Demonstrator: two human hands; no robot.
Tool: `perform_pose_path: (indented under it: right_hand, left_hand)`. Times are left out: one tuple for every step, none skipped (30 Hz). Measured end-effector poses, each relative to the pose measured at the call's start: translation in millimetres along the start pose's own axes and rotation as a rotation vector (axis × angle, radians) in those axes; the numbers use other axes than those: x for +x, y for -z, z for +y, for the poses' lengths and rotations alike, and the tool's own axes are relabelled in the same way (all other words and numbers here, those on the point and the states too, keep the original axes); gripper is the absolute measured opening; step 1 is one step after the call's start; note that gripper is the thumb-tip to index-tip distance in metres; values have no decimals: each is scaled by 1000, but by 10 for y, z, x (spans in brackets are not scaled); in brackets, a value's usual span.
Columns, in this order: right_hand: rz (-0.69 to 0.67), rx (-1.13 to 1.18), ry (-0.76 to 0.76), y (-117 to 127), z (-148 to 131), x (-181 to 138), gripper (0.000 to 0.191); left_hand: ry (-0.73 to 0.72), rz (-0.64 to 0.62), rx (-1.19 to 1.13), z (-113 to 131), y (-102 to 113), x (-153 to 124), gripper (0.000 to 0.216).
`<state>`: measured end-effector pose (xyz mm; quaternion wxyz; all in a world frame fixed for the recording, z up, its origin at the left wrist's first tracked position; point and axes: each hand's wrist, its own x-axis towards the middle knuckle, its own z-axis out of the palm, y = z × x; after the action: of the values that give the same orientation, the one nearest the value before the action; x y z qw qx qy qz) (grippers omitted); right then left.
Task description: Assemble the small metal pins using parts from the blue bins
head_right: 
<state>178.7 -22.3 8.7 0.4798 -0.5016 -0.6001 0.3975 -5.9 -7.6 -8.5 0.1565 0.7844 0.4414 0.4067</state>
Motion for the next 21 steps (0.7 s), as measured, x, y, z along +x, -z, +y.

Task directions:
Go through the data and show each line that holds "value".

Exercise answer:
Tool: `perform_pose_path: (indented under it: right_hand, left_hand)`. Times are left out: one tuple for every step, none skipped (30 Hz). Measured end-effector poses, each relative to the pose measured at the call's start: translation in millimetres along the start pose's own axes and rotation as a rotation vector (axis × angle, radians) in those axes; the numbers use other axes than those: x for +x, y for -z, z for +y, for the poses' lengths and rotations alike, and the tool's own axes are relabelled in the same way (all other words and numbers here, those on the point and the states too, keep the original axes); gripper is the absolute measured opening; step 1 is one step after the call's start; note that gripper is the thumb-tip to index-tip distance in metres; values have no decimals: each is scaled by 1000, but by 10 for y, z, x (spans in brackets are not scaled); in brackets, a value's usual span.
`<state>`: measured end-effector pose (xyz mm; quaternion wxyz; all in a world frame fixed for the recording, z up, its origin at the left wrist's first tracked position; point and axes: each hand's wrist, its own x-axis towards the middle knuckle, its own z-axis out of the palm, y = z × x; after the action: of the values that give the same orientation, the one nearest the value before the action; x y z qw qx qy qz) (grippers omitted); right then left.

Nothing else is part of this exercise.